The territory that lay between the shores of the Cradle and the limits of the Third Dominion had been, until the Autarch's intervention, the site of a natural wonder universally held to mark the center of the Imajica: a column of perfectly hewn and polished rock to which as many names and powers had been ascribed as there were shamans, poets, and storytellers to be moved by it. There was no community within the Reconciled Dominions that had not enshrined it in their mythology and found an epithet to mark it as their own. But its truest name was also perhaps its plainest: the Pivot. Controversy had raged for centuries about whether the Unbeheld had set it down in the smoky wastes of the Kwem to mark the midpoint between the perimeters of the Imajica, or whether a forest of such columns had once stood in the area, and some later hand (moved, perhaps, by Hapexamendios' wisdom) had leveled all but this one.

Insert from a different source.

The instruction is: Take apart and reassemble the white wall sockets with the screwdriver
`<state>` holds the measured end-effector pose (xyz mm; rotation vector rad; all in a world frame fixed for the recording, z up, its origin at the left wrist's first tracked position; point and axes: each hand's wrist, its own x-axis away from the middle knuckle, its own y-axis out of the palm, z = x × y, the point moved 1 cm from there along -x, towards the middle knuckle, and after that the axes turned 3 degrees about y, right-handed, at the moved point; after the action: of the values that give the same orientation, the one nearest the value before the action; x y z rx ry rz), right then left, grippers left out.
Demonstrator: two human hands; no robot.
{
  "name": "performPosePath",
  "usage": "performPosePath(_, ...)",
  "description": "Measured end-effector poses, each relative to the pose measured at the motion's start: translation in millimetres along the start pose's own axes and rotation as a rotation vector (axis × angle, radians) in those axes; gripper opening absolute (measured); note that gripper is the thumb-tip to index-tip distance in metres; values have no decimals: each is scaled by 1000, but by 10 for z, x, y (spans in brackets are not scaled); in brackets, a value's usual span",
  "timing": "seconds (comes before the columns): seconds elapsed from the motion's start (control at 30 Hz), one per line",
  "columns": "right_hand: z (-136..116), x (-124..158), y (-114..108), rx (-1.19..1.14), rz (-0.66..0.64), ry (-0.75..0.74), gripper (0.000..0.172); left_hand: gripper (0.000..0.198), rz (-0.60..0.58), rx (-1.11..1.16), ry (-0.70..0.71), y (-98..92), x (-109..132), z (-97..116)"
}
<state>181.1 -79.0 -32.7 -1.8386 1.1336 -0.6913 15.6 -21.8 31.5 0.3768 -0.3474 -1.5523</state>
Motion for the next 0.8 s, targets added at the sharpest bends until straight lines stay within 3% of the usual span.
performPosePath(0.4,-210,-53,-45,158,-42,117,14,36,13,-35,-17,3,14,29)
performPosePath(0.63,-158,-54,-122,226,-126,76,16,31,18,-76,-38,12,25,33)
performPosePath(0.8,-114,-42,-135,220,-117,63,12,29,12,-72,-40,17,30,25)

Whatever the arguments about its origins, however, nobody had ever contested the power that it had accrued standing at the center of the Dominions. Lines of thought had passed across the Kwem for centuries, carrying a freight of force which the Pivot had drawn to itself with a magnetism that was virtually irresistible. By the time the Autarch came into the Third Dominion, having already established his particular brand of dictatorship in Yzordderrex, the Pivot was the single most powerful object in the Imajica. He laid his plans for it brilliantly, returning to the palace he was still building in Yzordderrex and adding several features, though their purpose did not become apparent until almost two years later, when, acting with the kind of speed that usually attends a coup, he had the Pivot toppled, transported, and set in a tower in his palace before the blood of those who might have raised objections to this sacrilege was dry.

Overnight, the geography of the Imajica was transformed. Yzordderrex became the heart of the Dominions. Thereafter, there would be no power, either secular or sacred, that did not originate in that city; there would be no crossroads sign in any of the Reconciled Dominions that did not carry its name, nor any highway that did not have upon it somewhere a petitioner or penitent who'd turned his eyes towards Yzordderrex in hope of salvation. Prayers were still uttered in the name of the Unbeheld, and blessings murmured in the forbidden names of the Goddesses, but Yzordderrex was the true Lord now, the Autarch its mind and the Pivot its phallus.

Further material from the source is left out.